Lawrence Dallaglio (Wasps).

It might just as easily have been Jeremy Guscott, whose sublime performances in the Bath midfield were appreciated by everyone bar Jack Rowell (who probably considers Michelangelo to have been an overrated painter and decorator). But Dallaglio it is, not so much for his exemplary fitness and supreme ball skills - we knew about those already - but for his authoritative leadership and the mature manner in which he rode his disappointment at missing out on the England captaincy.

Coach of the year

Rob Smith (Wasps).

No one ever talks about Rob Smith, least of all Rob Smith. However, it is a truism to say that Wasps could not conceivably have won the league title without him. Smith was one of the architects of Wasps' stylised approach back in 1995, and his work with this season's underpowered pack was central to the Londoners' unexpected success.

Game of the year

Gloucester v Leicester, Kingsholm, April 1997.

Awesome. No other word for it. The Shed in full voice, six fine tries, a world-class performance from Joel Stransky, some working-class passion from the Gloucester pack, a dozen minutes of injury time and a blood-red smattering of violence throughout. Gloucester won with an 86th-minute Phil Greening try and a Stransky-esque touchline conversion from Mark Mapletoft. Kiss goodbye to the title, you Tigers.

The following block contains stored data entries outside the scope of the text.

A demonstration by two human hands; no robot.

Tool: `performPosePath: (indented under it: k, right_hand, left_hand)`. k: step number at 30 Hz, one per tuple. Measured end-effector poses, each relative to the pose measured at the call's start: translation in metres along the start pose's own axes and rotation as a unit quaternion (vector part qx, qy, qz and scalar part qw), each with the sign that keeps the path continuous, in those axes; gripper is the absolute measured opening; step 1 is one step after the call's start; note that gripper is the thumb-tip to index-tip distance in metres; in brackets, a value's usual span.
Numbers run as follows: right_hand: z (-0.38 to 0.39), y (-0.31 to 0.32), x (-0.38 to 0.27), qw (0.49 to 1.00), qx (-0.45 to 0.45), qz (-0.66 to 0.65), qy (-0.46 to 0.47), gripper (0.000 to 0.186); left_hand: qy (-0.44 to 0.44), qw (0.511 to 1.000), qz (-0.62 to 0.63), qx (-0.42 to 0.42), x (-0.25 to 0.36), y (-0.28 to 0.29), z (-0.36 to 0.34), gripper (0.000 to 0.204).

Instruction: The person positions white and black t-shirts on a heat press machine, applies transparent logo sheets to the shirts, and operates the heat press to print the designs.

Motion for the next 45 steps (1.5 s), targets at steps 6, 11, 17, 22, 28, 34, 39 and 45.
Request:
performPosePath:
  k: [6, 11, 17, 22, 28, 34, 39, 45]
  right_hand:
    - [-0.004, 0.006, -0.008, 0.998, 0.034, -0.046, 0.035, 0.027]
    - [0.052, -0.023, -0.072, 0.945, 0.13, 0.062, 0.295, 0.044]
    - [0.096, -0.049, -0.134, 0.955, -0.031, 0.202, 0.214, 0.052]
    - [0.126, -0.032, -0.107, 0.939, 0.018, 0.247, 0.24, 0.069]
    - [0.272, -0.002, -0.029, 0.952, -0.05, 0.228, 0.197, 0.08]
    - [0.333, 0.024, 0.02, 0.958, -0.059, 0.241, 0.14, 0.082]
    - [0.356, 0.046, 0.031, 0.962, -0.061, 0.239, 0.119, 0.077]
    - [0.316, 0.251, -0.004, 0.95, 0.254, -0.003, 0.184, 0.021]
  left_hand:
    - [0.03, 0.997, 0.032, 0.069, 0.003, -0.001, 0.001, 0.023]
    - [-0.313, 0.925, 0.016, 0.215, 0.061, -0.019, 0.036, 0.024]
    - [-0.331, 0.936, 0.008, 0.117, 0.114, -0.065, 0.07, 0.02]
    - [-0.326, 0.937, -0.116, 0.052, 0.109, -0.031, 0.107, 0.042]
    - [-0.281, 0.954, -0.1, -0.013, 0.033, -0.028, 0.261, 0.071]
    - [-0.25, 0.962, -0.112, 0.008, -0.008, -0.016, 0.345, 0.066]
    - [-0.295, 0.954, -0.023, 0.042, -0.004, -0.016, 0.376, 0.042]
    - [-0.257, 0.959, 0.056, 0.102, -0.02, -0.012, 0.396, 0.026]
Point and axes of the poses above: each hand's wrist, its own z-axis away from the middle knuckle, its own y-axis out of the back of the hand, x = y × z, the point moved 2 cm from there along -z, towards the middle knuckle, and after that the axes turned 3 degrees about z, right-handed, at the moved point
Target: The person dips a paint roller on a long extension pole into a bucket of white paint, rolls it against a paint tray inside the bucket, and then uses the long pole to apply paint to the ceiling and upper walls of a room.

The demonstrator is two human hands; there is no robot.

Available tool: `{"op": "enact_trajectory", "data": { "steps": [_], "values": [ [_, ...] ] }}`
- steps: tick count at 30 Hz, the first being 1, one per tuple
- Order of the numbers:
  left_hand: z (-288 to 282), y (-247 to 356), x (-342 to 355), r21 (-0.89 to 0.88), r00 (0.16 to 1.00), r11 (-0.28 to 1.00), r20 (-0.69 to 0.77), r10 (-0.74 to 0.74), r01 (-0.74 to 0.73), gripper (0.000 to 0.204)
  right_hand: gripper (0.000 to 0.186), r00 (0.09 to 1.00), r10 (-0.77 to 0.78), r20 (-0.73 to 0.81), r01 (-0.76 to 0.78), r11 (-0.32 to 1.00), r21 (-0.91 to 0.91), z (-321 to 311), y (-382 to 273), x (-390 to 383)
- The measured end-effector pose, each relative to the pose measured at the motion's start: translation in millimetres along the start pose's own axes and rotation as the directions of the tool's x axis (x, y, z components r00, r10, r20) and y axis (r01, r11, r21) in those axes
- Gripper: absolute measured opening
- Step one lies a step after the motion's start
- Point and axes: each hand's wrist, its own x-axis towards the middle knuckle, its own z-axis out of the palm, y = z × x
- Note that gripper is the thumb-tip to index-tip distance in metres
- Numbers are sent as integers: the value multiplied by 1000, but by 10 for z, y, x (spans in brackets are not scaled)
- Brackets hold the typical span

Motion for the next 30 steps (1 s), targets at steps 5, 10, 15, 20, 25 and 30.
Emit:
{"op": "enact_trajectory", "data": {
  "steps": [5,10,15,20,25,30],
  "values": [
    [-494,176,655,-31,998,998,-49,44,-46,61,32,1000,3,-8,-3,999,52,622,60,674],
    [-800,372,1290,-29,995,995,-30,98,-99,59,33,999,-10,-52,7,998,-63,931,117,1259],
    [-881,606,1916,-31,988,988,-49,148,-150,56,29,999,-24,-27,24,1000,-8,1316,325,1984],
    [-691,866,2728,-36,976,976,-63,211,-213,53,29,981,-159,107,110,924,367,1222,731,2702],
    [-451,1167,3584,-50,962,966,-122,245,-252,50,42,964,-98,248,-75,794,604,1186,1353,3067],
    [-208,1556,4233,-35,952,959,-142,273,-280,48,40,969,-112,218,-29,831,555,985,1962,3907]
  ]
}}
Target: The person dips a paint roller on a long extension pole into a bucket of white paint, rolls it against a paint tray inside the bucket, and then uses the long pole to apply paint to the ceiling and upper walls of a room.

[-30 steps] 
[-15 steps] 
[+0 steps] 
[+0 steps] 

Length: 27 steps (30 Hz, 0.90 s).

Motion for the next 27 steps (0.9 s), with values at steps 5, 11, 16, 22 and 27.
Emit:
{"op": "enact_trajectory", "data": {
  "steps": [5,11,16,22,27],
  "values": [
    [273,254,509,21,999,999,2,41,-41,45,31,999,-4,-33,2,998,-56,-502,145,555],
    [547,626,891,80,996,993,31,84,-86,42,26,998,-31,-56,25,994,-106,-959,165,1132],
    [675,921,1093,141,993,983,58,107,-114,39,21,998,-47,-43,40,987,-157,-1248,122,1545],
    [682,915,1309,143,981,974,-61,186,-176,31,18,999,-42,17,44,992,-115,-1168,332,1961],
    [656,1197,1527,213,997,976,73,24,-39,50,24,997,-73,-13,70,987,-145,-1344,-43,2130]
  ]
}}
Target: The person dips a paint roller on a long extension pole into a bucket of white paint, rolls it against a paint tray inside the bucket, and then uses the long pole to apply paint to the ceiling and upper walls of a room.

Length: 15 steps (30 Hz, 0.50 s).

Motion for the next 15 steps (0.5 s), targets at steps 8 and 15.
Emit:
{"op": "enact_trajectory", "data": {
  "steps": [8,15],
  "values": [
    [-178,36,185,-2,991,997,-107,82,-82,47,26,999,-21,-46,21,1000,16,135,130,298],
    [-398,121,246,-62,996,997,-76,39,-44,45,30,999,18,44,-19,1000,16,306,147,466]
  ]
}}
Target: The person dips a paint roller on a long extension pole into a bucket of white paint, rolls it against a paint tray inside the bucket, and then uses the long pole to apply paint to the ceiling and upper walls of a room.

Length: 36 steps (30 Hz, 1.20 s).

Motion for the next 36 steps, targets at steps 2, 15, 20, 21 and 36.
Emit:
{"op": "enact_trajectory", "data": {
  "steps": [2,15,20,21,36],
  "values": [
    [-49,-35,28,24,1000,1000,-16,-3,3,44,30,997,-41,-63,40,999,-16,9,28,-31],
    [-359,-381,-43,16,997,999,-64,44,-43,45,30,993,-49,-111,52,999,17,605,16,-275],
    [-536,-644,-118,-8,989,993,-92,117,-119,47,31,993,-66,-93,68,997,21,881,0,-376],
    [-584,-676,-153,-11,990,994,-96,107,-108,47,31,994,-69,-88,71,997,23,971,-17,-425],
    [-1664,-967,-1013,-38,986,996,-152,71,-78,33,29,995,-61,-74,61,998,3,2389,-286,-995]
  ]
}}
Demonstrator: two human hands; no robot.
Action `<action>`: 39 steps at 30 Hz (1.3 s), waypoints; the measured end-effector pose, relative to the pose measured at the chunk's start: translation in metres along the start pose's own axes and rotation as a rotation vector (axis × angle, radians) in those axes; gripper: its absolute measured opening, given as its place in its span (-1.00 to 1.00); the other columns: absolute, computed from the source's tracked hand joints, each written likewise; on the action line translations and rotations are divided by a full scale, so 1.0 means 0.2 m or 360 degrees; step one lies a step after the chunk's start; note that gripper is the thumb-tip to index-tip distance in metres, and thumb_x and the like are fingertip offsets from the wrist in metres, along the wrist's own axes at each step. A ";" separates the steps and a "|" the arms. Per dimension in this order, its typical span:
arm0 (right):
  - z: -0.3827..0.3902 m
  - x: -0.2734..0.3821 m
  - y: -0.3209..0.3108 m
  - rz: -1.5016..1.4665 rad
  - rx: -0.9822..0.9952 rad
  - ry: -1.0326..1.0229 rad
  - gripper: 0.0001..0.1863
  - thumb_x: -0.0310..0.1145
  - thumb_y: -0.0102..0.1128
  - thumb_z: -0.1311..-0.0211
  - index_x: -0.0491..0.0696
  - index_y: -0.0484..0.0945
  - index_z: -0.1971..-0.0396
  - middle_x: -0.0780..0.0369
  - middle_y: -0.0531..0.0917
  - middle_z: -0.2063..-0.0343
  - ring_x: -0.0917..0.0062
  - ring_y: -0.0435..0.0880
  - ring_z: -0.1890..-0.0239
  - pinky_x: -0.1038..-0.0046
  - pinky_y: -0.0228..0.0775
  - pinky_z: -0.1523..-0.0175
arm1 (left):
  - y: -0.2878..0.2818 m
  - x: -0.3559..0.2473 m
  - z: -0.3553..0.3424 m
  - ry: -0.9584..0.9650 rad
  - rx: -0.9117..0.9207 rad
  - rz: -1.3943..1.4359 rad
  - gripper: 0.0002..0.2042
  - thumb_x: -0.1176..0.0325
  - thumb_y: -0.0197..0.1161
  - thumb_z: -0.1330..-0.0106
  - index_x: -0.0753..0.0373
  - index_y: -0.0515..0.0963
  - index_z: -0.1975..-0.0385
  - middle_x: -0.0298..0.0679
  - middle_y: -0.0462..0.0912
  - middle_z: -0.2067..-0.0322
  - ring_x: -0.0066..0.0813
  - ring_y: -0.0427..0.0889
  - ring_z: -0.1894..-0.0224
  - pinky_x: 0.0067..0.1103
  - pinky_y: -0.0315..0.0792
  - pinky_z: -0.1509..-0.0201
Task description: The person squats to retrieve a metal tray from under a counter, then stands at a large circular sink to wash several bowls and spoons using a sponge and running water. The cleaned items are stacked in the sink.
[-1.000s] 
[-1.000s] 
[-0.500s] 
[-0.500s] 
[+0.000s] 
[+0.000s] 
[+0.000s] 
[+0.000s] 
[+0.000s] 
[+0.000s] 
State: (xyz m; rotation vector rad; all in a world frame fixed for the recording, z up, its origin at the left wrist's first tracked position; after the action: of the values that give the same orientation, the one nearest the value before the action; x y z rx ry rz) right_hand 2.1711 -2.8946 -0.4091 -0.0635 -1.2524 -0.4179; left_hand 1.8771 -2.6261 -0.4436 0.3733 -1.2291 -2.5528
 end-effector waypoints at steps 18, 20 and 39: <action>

Ill-advised punch of the year

Martin Johnson (Leicester).

For whatever reason, Johnno took a severe dislike to Rod Fidler in the opening minutes of the aforementioned match. It was not such a good idea. For the remainder of a compelling night, the Gloucester pack took a severe dislike to all things Leicester. You may win the odd game at Kingsholm, but you don't win many fights.

Image of the year

Rob Hardwick (Coventry).

So there was Rob, all on his Jack Jones at Bisham Abbey while the rest of the England squad were listening to seditious speeches at a London hotel. It just about summed up the whole RFU-Epruc dispute: no one managed to get anything quite right.